Forse non sono l’unica, mi dico schivando i parigini sempre di corsa quando non c’è un tavolino e un bicchiere a trattenerli.
Non importa la destinazione, basta tenere il passo abbastanza sostenuto da accelerare il respiro e lasciarla indietro, perché la malinconia non va veloce anzi, fa rallentare ogni cosa.
Quando mi opprime troppo intensamente, la colgo di sorpresa ed esco all’improvviso, senza attenderla.
Cammino fin quando la stanchezza si fa sentire.
Allora mi siedo nei pressi del fiume a bere il vento, in attesa che mi raggiunga col suo passo strascicato. Poco dopo infatti, nonostante il conforto del paesaggio, la sento strisciare accanto a me e lasciarsi cadere, vestita del suo grigiore familiare.
Qualcosa è cambiato tra noi a quel punto: discutiamo di nuovo, ma con più calma.
Ascolto le sue ragioni e espongo le mie, poi ci alziamo e proseguiamo in silenzio lungo la riva. La malinconia è dietro di me, si tiene a qualche passo di distanza, rispettosamente.

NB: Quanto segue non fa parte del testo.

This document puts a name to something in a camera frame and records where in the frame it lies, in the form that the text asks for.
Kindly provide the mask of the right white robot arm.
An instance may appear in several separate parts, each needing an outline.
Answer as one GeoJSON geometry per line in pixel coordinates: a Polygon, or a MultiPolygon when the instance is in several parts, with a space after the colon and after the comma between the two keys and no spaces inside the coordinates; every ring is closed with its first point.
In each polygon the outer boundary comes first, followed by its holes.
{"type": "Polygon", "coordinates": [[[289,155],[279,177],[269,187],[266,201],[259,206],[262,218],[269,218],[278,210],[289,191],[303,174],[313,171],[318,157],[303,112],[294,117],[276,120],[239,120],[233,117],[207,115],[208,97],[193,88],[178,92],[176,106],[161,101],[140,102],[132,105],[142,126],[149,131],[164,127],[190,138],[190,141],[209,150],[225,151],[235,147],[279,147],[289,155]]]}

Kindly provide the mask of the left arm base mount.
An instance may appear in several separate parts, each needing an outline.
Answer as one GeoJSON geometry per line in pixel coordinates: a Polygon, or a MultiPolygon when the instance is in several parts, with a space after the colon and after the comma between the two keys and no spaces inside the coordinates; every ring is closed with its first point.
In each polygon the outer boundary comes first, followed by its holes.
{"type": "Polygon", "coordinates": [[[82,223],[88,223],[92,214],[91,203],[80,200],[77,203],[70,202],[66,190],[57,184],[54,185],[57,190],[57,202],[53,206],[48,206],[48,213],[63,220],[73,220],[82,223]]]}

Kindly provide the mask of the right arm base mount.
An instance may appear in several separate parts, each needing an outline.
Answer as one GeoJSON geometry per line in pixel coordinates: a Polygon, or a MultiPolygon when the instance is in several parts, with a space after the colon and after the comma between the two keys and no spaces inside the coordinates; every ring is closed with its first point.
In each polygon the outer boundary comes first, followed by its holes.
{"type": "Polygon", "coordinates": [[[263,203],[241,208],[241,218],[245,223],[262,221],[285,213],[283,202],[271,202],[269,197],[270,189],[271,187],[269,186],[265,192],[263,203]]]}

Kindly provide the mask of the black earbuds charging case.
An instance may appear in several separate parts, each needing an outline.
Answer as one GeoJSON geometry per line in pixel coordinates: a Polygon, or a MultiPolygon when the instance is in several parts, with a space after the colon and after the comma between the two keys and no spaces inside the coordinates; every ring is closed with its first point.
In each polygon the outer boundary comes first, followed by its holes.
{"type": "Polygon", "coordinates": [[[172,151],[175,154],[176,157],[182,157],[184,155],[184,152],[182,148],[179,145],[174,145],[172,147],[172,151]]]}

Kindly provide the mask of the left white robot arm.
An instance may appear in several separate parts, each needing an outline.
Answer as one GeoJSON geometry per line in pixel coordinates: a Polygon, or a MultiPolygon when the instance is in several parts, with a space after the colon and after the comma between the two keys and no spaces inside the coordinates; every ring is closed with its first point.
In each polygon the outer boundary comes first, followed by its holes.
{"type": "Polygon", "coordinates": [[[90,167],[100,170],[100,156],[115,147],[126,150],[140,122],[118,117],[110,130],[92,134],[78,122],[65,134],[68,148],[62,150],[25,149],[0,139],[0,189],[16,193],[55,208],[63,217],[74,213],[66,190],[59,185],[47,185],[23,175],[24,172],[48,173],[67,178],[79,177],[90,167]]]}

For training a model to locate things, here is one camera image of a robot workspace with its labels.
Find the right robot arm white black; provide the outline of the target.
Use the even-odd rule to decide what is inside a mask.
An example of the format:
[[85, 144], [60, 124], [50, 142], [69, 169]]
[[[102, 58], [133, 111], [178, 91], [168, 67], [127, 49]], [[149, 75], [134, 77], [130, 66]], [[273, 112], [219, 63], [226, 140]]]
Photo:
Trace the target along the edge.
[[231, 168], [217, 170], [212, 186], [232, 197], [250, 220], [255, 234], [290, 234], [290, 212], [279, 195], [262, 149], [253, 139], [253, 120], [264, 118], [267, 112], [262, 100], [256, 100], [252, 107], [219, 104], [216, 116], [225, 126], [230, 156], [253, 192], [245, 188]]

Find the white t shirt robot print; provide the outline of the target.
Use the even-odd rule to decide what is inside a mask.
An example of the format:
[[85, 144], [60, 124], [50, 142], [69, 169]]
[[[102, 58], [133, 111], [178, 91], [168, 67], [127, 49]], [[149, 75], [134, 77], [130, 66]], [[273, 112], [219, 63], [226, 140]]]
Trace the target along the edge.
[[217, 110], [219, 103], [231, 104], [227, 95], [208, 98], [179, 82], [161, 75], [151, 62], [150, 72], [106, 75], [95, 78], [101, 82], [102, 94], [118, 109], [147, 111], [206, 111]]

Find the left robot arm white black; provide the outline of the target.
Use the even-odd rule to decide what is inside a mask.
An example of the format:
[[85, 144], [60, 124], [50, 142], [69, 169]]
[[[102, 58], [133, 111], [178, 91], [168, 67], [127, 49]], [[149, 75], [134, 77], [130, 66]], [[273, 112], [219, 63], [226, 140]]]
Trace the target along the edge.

Non ne ho timore, non più, perché la conosco un poco di più.
Allora mi volto e la sorprendo a sorridere a un raggio di sole che gioca tra la corrente. La trovo bella a suo modo, come una bambina in abito grigio e provo il desiderio di prenderla per mano.
Sono stanca e smarrita, senza progetti definiti, né rimedi migliori del camminare, ma so che avrà fiducia in me una volta di più, perché ha lasciato che vedessi il suo sorriso.